A Strange Disappearance By Anna Katharine Green Characters: 14730

Updated: 2017-11-28 00:07

Dismissing the men who had assisted us in the capture of these two hardy villains, we ranged our prisoners before us.

"Now," said Mr. Gryce, "no fuss and no swearing; you are in for it, and you might as well take it quietly as any other way."

"Give me a clutch on that girl, that's all," said her father, "Where is she? Let me see her; every father has a right to see his own daughter,"

"You shall see her," returned my superior, "but not till her husband is here to protect her."

"Her husband? ah, you know about that do you?" growled the heavy voice of the son. "A rich man they say he is and a proud one. Let him come and look at us lying here like dogs and say how he will enjoy having his wife's father and brother grinding away their lives in prison."

"Mr. Blake is coming," quoth Mr. Gryce, who by some preconcerted signal from the window had drawn that gentleman across the street. "He will tell you himself that he considers prison the best place for you. Blast you! but he-"

"But he, what?" inquired I, as the door opened and Mr. Blake with a pale face and agitated mien entered the room.

The wretch did not answer. Rousing from the cowering position in which they had both lain since their capture, the father and son struggled up in some sort of measure to their feet, and with hot, anxious eyes surveyed the countenance of the gentleman before them, as if they felt their fate hung upon the expression of his pallid face. The son was the first to speak.

"How do you do, brother-in-law," were his sullen and insulting words.

Mr.
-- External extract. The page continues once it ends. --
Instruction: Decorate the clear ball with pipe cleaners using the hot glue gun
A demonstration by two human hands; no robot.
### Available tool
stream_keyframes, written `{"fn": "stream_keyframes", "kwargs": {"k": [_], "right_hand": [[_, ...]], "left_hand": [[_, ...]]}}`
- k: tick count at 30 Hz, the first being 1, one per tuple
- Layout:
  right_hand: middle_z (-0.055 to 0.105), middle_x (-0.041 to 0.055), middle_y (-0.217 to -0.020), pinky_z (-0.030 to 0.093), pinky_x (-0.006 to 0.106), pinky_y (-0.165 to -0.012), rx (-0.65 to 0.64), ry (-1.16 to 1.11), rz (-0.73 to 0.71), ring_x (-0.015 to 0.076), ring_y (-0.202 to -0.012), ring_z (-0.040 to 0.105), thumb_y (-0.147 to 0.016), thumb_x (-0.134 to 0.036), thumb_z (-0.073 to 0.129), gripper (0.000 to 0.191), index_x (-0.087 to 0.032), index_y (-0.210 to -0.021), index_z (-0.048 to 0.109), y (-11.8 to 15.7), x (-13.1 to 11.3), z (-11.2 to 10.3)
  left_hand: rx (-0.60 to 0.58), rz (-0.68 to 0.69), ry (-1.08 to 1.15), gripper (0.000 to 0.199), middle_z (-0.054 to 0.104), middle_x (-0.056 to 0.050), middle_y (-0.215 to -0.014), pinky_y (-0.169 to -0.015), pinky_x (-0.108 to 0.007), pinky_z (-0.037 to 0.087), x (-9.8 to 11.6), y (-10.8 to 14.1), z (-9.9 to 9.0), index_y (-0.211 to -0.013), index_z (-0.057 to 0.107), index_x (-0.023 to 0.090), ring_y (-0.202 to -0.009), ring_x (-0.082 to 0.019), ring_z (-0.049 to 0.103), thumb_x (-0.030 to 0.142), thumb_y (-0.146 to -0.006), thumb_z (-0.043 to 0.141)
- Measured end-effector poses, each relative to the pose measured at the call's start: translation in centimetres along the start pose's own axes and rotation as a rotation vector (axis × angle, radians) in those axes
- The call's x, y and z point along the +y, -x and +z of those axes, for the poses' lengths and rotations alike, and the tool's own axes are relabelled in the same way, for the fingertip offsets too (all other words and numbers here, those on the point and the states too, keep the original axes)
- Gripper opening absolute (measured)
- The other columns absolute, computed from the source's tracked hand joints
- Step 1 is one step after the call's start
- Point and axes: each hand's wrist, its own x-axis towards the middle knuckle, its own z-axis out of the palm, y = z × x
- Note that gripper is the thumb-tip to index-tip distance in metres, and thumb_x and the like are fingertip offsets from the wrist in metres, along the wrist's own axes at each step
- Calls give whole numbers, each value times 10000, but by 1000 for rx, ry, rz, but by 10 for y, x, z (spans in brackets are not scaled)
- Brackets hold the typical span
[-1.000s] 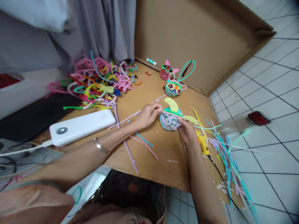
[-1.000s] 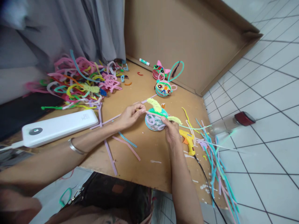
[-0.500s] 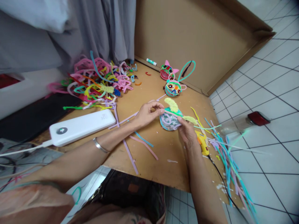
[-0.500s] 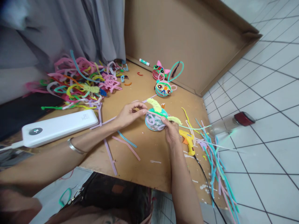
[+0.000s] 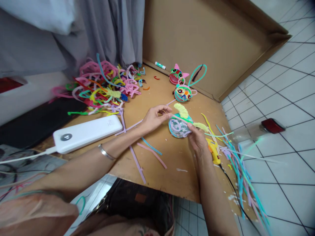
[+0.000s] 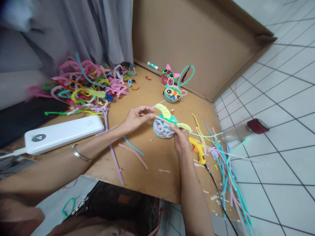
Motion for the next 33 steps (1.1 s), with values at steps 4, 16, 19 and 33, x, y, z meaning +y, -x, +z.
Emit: {"fn": "stream_keyframes", "kwargs": {"k": [4,16,19,33], "right_hand": [[792,21,-885,595,406,-882,-6,-2,5,274,-974,732,-532,-356,923,430,-225,-892,727,0,1,-1],[794,22,-872,603,404,-869,14,15,-7,269,-952,731,-531,-374,922,382,-227,-820,722,0,1,0],[794,20,-884,600,400,-876,8,9,-6,267,-970,731,-538,-365,918,404,-231,-867,724,0,1,-1],[792,23,-896,584,396,-897,9,5,-11,271,-997,724,-540,-356,912,449,-223,-925,724,-1,2,-1]], "left_hand": [[-27,37,-92,175,675,-43,-846,-824,-325,476,3,0,-3,-782,681,170,-814,-166,589,343,-791,658],[-58,14,-52,186,644,-30,-816,-811,-324,467,4,1,-3,-768,637,173,-820,-167,591,337,-835,581],[-45,-2,-14,193,652,-30,-812,-785,-312,470,5,1,-4,-776,633,178,-821,-168,595,357,-828,586],[-56,-152,144,568,636,-116,-1179,-889,-352,515,-8,5,9,-1051,591,162,-1004,-193,611,485,-647,827]]}}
Blake shuddered and cast a look around.

"My wife?" murmured he.

"She is well," was the assurance given by Mr. Gryce, "and in a room not far from this. I will send for her if you say so."

"No, not yet," came in a sort of gasp; "let me look at these wretches first, and understand if I can what my wife has to suffer from her connection with them."

"Your wife," broke in the father, "what's that to do with it; the question is how do you like it and what will you do to get us clear of this thing."

"I will do nothing," returned Mr. Blake. "You amply merit your doom and you shall suffer it to the end for all time."

"It will read well in the papers," exclaimed the son.

"The papers are to know nothing about it," I broke in. "All knowledge of your connection with Mr. or Mrs. Blake is to be buried in this spot before we or you leave it. Not a word of her or him is to cross the lips of either of you from this hour. I have set that down as a condition and it has got to be kept."

"You have, have you," thundered in chorus from father and son. "And who are you to make conditions, and what do you think we are that you expect us to keep them? Can you do anymore than put us back from where we came from?"

For reply I took from my pocket the ring I had fished out of the ashes of their kitchen stove on that memorable visit to their house, and holding it up before their faces, looked them steadily in the eye.

A sudden wild glare followed by a bluish palor that robbed their countenances of their usual semblance of daring ferocity, answered me beyond my fondest hopes.

"I got that out of the stove where you had burned your prison clothing," said I. "It is a cheap affair, but it will send you to the gallows if I choose to use it against you. The pedlar-"

"Hush," exclaimed the father in a low choked tone greatly in contrast to any he had yet used in all our dealings with him. "Throw that ring out of the window and I promise to hold my tongue about any matter you don't want spoke of. I'm not a fool-"

"Nor I," was my quick reply, as I restored the ring to my pocket. "While that remains in my possession together with certain facts concerning your habits in that old house of yours which have lately been made known to me, your life hangs by a thread I can any minute snip in two. Mr. Blake here, has spent some portion of a night in your house and knows how near it lies to a certain precipice, at foot of which-"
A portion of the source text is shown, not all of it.